Similar to Psalm 1, Psalm 52 presents a contrast between the wicked and the righteous and their respective destinies.
The wicked boast, lie, devise treachery, and love evil more than good. Because of this God will bring them down and uproot them from the land.
The poet, by contrast, is a flourishing olive tree in the house of God, the same arboreal image from Psalm 1. The poet trusts, praises, and hopes in God.
I'm struck by the start and ending of the psalm. In the opening lines, "You love evil more than good." In the final line (CSB translation), "I will put my hope in your name, for it is good."
I've always been interrupted by Stanley Hauerwas' assertion that before we can act we must see. Moral description precedes moral action.
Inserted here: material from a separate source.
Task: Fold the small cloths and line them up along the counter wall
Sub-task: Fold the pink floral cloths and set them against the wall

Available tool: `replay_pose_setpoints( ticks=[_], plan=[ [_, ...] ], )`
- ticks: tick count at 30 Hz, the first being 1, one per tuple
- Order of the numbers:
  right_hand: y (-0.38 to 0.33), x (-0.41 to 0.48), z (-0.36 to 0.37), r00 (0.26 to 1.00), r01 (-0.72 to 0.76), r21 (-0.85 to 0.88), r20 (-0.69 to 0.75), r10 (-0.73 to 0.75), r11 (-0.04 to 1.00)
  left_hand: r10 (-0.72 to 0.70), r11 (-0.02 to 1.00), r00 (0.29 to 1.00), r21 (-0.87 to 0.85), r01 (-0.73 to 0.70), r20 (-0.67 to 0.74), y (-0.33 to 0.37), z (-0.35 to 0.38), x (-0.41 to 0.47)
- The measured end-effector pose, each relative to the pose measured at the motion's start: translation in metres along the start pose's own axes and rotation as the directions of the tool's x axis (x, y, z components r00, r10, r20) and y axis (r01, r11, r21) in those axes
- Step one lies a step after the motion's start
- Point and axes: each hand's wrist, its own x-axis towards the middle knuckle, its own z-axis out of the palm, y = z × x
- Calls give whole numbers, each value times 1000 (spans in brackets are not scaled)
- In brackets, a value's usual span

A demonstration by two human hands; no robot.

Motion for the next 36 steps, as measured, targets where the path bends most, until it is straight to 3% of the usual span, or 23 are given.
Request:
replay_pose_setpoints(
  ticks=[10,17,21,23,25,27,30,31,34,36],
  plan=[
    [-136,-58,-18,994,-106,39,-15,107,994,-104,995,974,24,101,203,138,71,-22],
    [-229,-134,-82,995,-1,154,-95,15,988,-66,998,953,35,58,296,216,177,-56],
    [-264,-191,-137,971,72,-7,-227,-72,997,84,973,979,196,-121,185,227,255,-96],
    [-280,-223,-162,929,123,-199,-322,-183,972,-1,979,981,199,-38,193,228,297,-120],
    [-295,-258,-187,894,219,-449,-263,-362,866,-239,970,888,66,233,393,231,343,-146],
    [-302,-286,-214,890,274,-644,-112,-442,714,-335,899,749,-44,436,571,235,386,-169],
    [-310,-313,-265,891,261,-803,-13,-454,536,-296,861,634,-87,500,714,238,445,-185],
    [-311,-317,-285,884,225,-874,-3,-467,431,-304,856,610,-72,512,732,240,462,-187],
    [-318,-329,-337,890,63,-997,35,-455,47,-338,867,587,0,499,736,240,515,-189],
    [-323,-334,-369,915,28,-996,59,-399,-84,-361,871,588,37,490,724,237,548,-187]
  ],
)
Get the description wrong, misperceive the evil and the good, then everything downstream by way of action goes awry. A lot, therefore, is hanging on what we consider to be the evil and the good.
For example, last semester I was leading a Bible study with some ACU students and we were reflecting on the Gospel of John. In Chapter 3 we spent some time talking about this text:
And this is the judgment: the light has come into the world, and people loved the darkness rather than the light because their works were evil. For everyone who does wicked things hates the light and does not come to the light, lest his works should be exposed. But whoever does what is true comes to the light, so that it may be clearly seen that his works have been carried out in God.
In John 3 there is no wrathful God judging the world. Rather, we judge ourselves in how we respond to the light. John 3 says this clearly: "And this is the judgment: the light has come into the world, and people loved the darkness rather than the light." The light enters the world, and we sort ourselves out. Some love the light and others love the darkness.
And yet, I asked the students, how do you define the light and the darkness? Everything hinges upon that definition and description. The words "light" and "darkness" are just semantic containers which can be filled with very different moral visions. The same goes for Psalm 52's use of the words "good" and "evil."
This is a live question because there is a great deal of intra-Christian conflict about what constitutes good versus evil and light versus darkness. The label "Christian" itself has become a semantic receptacle that can contain very different moral visions. The task of moral description is acute and pressing for, in my estimation, many purported follows of Jesus are coming to love evil instead of the good.